[TASK OBJECTIVE]
The stretch from the line with "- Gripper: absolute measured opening" through the line with "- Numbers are" in the records below: write it out exactly, and nothing else.

*** STUDY MATERIAL ***

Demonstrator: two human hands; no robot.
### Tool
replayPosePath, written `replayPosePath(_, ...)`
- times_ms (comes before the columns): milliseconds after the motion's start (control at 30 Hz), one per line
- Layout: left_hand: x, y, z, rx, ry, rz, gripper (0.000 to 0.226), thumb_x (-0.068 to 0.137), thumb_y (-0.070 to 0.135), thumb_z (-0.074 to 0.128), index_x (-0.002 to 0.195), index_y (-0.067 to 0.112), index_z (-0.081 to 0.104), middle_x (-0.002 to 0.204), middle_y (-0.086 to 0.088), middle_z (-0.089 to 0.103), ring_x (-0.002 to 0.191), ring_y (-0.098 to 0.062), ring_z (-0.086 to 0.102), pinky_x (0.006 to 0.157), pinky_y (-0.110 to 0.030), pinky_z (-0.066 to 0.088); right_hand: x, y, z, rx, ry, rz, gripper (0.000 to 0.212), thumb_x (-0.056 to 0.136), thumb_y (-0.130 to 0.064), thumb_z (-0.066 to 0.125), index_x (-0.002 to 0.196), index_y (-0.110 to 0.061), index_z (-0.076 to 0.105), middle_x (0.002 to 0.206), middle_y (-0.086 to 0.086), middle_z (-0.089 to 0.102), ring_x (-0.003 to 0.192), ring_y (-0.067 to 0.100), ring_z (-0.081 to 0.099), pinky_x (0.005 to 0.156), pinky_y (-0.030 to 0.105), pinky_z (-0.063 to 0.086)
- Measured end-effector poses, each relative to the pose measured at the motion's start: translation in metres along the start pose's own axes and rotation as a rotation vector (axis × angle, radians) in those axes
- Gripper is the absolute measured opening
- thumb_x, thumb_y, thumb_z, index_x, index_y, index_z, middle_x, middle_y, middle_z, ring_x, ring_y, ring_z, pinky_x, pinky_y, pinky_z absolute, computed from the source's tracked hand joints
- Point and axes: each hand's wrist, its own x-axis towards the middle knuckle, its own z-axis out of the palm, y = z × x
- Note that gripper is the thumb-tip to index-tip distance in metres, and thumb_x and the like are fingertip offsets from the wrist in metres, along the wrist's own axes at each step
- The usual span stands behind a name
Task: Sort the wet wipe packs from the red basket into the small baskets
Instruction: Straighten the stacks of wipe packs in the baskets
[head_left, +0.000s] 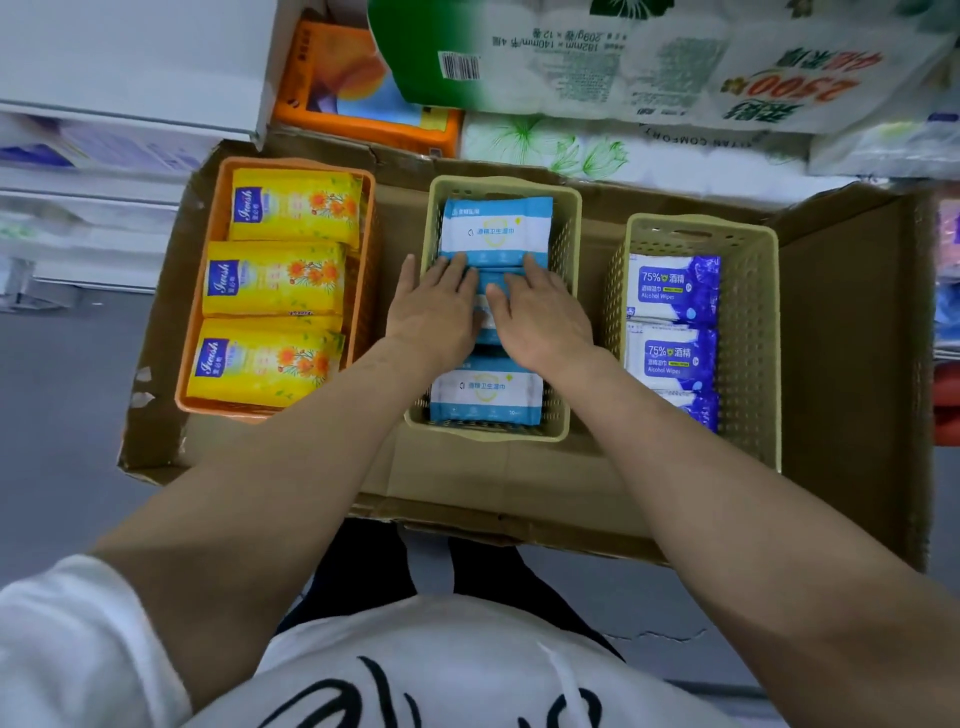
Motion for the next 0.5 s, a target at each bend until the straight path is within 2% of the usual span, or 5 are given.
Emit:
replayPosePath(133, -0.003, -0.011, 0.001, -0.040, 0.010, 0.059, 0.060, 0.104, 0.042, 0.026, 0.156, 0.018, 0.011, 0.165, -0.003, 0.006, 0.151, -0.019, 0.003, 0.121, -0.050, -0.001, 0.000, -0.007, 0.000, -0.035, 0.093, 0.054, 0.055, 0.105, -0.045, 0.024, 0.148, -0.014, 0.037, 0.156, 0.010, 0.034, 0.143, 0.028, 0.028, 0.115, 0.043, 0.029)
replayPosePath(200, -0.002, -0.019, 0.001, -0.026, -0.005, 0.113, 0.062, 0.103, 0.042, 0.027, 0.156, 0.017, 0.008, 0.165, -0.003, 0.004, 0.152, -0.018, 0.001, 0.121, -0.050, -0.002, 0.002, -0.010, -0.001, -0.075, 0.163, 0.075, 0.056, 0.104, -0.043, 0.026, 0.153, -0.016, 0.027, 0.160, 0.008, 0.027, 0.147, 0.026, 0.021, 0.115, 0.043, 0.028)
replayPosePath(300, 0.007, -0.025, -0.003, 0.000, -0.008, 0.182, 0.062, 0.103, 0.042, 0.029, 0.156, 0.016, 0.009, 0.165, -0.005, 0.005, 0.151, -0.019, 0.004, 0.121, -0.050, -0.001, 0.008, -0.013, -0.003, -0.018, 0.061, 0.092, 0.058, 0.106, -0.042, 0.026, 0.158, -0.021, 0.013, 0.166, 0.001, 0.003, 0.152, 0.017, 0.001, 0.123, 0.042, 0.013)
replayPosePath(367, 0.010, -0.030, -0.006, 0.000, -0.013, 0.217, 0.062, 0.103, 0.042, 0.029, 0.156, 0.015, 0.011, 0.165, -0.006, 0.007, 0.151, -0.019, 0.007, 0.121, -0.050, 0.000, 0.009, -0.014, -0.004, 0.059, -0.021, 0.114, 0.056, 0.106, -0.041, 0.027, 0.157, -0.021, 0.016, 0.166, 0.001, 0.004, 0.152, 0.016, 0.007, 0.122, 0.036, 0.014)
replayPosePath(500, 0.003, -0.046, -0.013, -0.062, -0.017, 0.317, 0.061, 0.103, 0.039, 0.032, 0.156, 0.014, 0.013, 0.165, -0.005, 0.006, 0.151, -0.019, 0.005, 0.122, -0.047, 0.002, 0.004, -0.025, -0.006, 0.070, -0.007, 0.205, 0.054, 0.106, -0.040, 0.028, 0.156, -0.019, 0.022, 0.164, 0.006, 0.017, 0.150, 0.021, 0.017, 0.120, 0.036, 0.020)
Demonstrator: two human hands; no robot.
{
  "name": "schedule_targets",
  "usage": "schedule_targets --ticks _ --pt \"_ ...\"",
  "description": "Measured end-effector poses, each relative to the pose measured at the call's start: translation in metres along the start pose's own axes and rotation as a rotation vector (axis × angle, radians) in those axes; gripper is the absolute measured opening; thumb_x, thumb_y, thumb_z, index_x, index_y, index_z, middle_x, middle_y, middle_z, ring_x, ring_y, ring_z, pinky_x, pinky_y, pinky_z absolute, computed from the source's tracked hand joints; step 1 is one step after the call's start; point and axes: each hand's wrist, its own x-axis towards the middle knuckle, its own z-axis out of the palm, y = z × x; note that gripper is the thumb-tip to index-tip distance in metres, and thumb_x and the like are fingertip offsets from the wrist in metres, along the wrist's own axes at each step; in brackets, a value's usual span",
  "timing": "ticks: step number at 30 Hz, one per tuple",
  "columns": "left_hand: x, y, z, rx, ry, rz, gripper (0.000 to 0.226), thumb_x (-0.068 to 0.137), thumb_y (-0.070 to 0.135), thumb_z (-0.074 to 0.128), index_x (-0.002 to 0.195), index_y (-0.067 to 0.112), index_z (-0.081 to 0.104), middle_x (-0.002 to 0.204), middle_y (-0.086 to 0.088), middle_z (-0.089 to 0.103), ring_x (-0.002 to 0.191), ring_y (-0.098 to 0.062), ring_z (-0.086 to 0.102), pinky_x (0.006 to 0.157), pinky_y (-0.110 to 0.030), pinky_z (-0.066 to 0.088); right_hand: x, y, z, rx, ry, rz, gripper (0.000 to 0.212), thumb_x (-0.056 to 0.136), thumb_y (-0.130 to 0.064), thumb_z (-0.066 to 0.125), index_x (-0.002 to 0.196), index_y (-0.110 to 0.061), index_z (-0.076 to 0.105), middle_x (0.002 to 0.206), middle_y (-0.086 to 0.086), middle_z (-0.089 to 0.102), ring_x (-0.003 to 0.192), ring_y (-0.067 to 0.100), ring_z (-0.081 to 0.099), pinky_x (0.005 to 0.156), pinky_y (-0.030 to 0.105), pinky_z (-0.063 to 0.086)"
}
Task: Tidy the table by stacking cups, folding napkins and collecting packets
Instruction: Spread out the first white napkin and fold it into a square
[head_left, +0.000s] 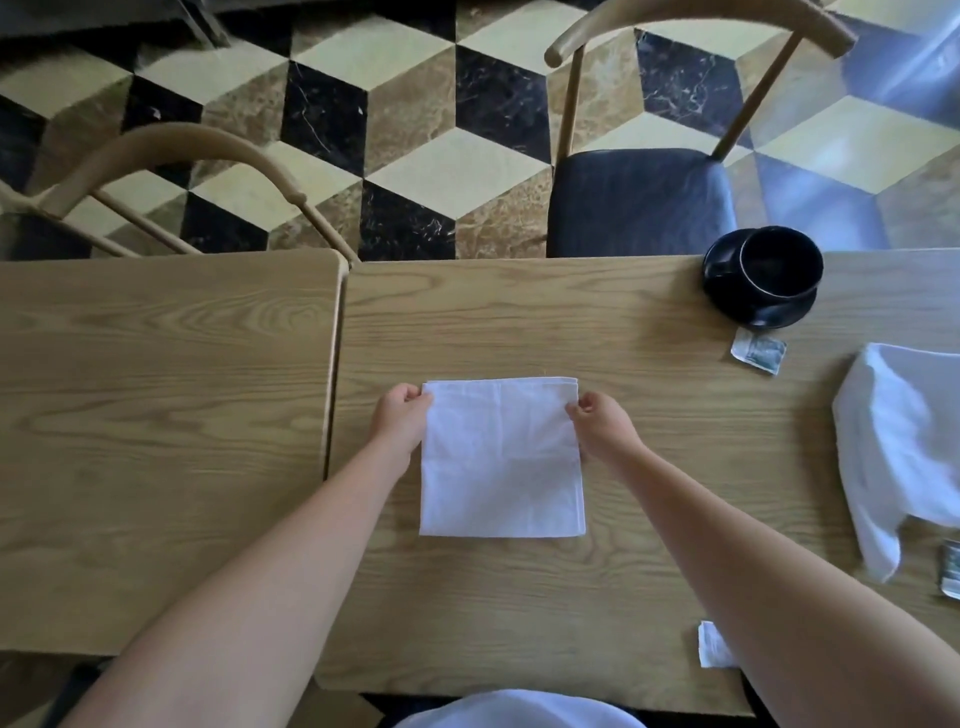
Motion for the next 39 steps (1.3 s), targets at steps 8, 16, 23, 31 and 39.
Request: schedule_targets --ticks 8,16,23,31,39 --pt "0.023 -0.002 0.006 0.038 0.025 -0.027 0.008 0.09 0.02 0.06 0.088 0.012 0.062 0.087 -0.008 0.063 0.078 -0.023 0.054 0.071 -0.034 0.044 0.01 -0.005 0.002 -0.099 0.026 -0.004 0.026 0.098 -0.031 0.047 0.095 -0.009 0.062 0.081 0.001 0.062 0.083 0.029 0.059 0.067 0.035 0.044" --pt "-0.008 -0.002 0.008 0.235 0.38 0.244 0.014 0.087 0.017 0.059 0.1 0.013 0.057 0.106 -0.008 0.06 0.094 -0.028 0.057 0.074 -0.035 0.043 -0.008 -0.008 0.007 -0.092 0.233 -0.052 0.028 0.097 -0.037 0.049 0.108 -0.012 0.052 0.108 0.005 0.061 0.089 0.029 0.061 0.07 0.036 0.045" --pt "-0.071 -0.097 0.03 0.722 -0.018 1.122 0.045 0.089 0.006 0.047 0.132 -0.002 0.059 0.143 -0.021 0.053 0.137 -0.034 0.045 0.112 -0.046 0.037 -0.075 0.036 0.078 -0.539 0.272 -0.675 0.042 0.091 -0.017 0.059 0.132 -0.006 0.058 0.143 0.015 0.054 0.129 0.034 0.05 0.104 0.047 0.044" --pt "-0.034 -0.13 0.043 0.946 -0.055 1.175 0.057 0.1 0.027 0.043 0.152 0.005 0.037 0.162 -0.013 0.03 0.152 -0.028 0.023 0.122 -0.049 0.023 -0.046 0.071 0.106 -0.662 0.139 -0.793 0.054 0.102 -0.028 0.038 0.153 -0.008 0.04 0.162 0.009 0.034 0.152 0.024 0.026 0.124 0.048 0.019" --pt "-0.038 -0.124 0.032 1.149 -0.084 1.182 0.065 0.096 0.04 0.045 0.155 0.014 0.034 0.164 -0.013 0.024 0.152 -0.032 0.022 0.122 -0.05 0.022 -0.036 0.087 0.067 -0.803 0.107 -0.878 0.052 0.107 -0.034 0.033 0.157 -0.021 0.033 0.167 0.002 0.025 0.154 0.021 0.019 0.125 0.046 0.011"
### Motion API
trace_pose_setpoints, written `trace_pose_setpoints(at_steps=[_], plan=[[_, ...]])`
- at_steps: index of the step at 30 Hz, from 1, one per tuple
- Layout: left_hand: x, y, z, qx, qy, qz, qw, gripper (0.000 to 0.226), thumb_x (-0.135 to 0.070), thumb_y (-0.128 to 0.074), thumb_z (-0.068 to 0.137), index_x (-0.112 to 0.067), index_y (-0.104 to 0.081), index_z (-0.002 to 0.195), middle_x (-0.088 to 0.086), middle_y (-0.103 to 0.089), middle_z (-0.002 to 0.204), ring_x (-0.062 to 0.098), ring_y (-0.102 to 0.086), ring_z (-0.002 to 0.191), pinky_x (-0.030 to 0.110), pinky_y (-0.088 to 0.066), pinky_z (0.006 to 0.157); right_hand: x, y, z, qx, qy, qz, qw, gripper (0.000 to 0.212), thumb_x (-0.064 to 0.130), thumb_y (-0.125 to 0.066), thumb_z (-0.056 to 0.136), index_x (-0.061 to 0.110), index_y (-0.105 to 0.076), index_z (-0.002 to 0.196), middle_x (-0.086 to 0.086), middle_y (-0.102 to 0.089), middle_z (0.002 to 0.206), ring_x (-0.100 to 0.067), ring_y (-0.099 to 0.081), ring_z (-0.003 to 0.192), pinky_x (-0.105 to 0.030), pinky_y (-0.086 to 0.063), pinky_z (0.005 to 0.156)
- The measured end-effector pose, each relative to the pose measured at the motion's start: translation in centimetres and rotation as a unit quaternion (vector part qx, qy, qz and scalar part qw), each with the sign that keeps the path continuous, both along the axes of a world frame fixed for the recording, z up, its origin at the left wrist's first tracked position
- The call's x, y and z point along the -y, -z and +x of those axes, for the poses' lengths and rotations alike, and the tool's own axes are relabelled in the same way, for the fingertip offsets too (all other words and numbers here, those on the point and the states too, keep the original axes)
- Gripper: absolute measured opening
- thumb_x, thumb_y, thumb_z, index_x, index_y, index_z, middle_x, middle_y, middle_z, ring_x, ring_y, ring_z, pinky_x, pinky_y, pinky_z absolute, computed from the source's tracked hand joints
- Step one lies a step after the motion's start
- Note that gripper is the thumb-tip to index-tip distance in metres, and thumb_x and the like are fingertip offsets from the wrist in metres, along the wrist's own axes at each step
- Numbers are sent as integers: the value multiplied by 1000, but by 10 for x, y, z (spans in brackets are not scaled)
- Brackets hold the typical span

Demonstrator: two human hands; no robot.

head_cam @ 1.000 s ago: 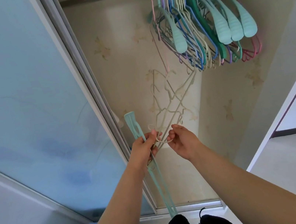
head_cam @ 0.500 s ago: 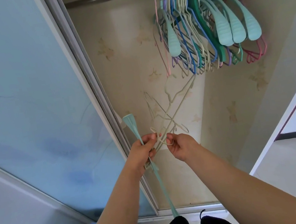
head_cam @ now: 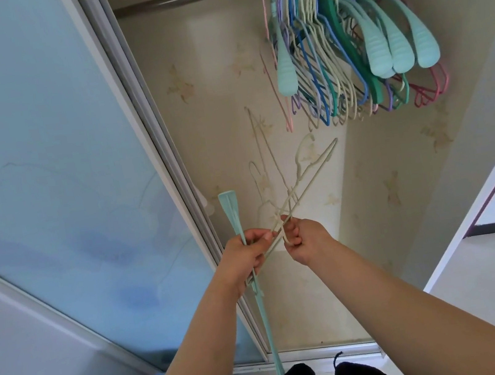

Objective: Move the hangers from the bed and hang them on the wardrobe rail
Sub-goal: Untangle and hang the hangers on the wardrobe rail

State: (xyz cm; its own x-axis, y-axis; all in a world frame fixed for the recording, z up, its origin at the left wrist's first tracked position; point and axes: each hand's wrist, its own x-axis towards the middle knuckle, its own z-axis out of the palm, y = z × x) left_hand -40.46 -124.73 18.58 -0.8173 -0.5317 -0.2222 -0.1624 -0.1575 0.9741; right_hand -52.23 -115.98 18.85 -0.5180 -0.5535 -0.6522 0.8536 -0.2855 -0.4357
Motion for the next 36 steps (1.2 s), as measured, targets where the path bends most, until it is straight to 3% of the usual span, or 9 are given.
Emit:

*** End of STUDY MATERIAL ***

[TASK SOLUTION]
- Gripper: absolute measured opening
- thumb_x, thumb_y, thumb_z, index_x, index_y, index_z, middle_x, middle_y, middle_z, ring_x, ring_y, ring_z, pinky_x, pinky_y, pinky_z absolute, computed from the source's tracked hand joints
- Step one lies a step after the motion's start
- Note that gripper is the thumb-tip to index-tip distance in metres, and thumb_x and the like are fingertip offsets from the wrist in metres, along the wrist's own axes at each step
- Numbers are sent as integers: the value multiplied by 1000, but by 10 for x, y, z (spans in brackets are not scaled)

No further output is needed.